One of the largest ever military operations of the Naval submarines amid heightened tensions
MOSCOW - Russia has dispatched 10 submarines to the North Atlantic in the largest such operation since the end of the Cold War.
The Russian submarines were sent for maneuvers from their base on the Kola Peninsula in Russia's far north last week, Norway’s state broadcaster NRK reported Tuesday, citing sources from the Norwegian Intelligence Service.
They are seeking to reach as far into the Atlantic as possible without being detected, it claimed.
"There's a lot of activity in the North Atlantic at the moment and Norway together with other NATO states are monitoring with air and surface capabilities," said Brynjar Stordal, a spokesman for the Norwegian armed forces.
This is the largest operation of its kind conducted by Russia "since the end of the Cold War by the number of assets operating at the same time," he added.
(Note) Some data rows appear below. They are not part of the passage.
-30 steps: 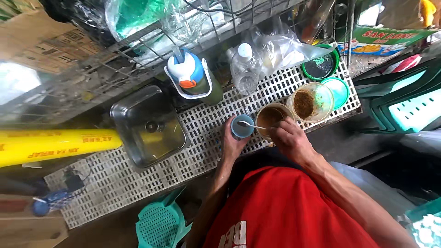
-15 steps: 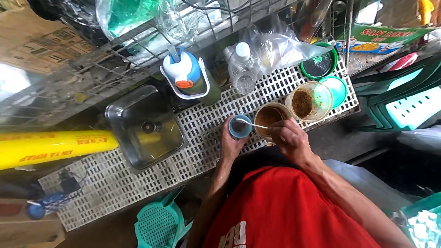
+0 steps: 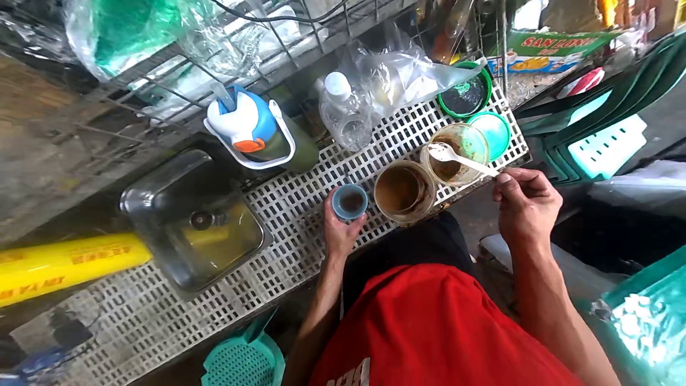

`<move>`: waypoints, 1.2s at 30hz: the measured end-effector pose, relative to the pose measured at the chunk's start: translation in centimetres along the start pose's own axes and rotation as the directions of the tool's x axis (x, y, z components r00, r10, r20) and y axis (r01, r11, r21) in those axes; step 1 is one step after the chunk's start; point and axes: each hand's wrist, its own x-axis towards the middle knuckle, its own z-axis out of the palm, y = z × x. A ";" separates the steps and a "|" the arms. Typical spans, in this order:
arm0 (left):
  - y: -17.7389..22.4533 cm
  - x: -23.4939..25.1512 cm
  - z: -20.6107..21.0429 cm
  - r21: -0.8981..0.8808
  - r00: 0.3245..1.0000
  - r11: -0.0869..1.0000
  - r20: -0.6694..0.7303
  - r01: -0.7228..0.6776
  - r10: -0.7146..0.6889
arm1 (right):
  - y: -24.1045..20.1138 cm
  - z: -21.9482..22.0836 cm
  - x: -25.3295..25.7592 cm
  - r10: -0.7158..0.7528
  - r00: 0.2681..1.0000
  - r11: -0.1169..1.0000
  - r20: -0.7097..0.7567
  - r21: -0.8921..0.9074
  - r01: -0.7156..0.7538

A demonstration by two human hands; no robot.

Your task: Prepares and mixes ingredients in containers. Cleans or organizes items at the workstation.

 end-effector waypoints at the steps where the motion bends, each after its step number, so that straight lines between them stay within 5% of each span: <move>1: 0.1 0.1 0.0 0.004 1.000 1.000 0.009 0.001 -0.001 | -0.1 -0.2 0.0 -0.002 1.000 1.000 0.003 -0.019 0.002; 7: 0.0 0.2 0.0 0.009 0.999 1.000 0.035 -0.016 0.016 | -0.5 2.2 -1.7 -0.070 0.962 0.960 0.264 -0.244 0.137; 11: -0.1 -0.1 0.0 0.041 1.000 0.999 0.027 0.002 -0.003 | 0.7 5.0 -2.5 -0.162 0.889 0.816 0.427 -0.448 0.364; 16: -0.2 -0.2 -0.1 0.010 1.000 1.000 0.020 0.004 -0.005 | 1.4 7.2 -2.9 -0.198 0.841 0.733 0.503 -0.494 0.468; 24: -0.4 -0.3 -0.1 0.017 1.000 1.000 0.005 -0.012 0.012 | 1.6 6.5 -3.0 -0.171 0.872 0.759 0.458 -0.503 0.413; 30: -0.4 -0.5 -0.4 -0.008 1.000 1.000 -0.002 -0.018 0.018 | -2.1 0.9 -0.4 -0.197 0.953 0.884 0.229 -0.380 0.274; 36: -0.5 -0.5 -0.5 0.012 1.000 1.000 0.014 -0.008 0.008 | -4.6 -2.7 1.6 -0.234 0.967 0.865 0.099 -0.433 0.253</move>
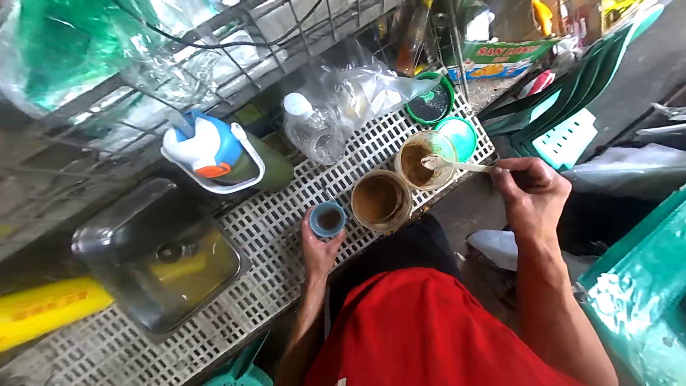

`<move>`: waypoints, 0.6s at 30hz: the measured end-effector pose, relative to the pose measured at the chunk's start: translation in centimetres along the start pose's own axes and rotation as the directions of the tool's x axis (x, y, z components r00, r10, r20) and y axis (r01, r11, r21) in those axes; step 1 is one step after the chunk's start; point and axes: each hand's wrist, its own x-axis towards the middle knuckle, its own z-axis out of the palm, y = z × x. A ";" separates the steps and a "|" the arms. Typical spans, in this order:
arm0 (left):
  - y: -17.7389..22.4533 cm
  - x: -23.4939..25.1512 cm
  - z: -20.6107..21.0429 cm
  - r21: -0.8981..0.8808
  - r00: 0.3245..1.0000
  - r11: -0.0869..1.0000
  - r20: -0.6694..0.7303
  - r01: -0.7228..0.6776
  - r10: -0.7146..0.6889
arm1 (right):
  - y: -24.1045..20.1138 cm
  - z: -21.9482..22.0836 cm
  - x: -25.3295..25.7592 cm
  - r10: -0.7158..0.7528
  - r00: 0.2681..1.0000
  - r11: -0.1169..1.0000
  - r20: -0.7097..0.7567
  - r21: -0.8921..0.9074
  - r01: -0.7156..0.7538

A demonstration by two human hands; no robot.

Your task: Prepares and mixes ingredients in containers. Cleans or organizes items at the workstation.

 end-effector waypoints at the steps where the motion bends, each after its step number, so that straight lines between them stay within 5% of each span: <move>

The dispatch of submarines comes at a time of heightened tension between the West and Russia.
President Vladimir Putin has warned of a new arms race and accused the US of raising the risk of nuclear war after it quit the Cold War-era Intermediate-Range Nuclear Forces (INF) Treaty and refused to hold talks about another pact.
The treaty, seen as a milestone in ending the Cold War arms race between the two superpowers, led to the elimination of 2,692 missiles from both sides, ridding Europe of land-based nuclear missiles.
However, the US officially withdrew from the treaty on August 2, claiming that Russia had first breached the pact by developing a missile of its own.
Moscow publicized the specifics of its missile to prove that it was not covered by the INF treaty.